┌──
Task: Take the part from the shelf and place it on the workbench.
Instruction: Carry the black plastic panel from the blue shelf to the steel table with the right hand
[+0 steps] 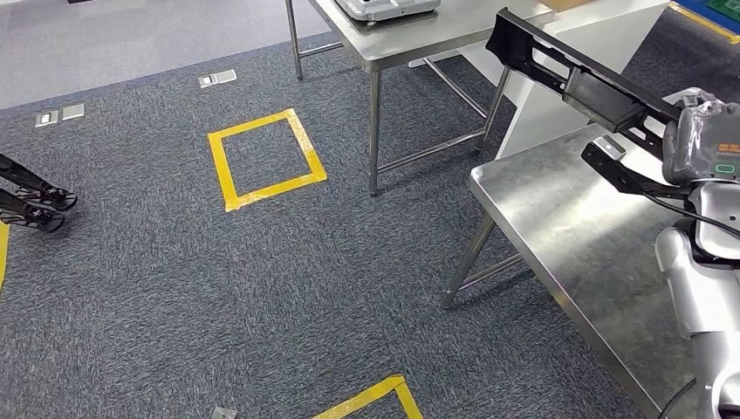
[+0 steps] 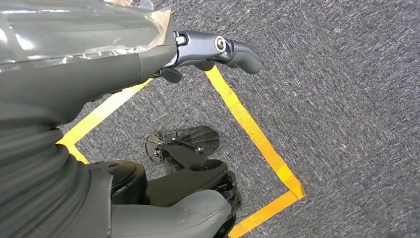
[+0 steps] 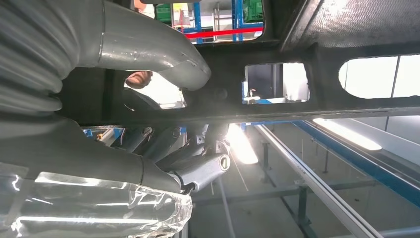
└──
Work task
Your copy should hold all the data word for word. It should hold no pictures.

Reply to the exercise
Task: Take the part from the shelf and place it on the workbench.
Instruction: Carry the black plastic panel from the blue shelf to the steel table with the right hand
[+0 steps] 
[+0 steps] 
[+0 steps] 

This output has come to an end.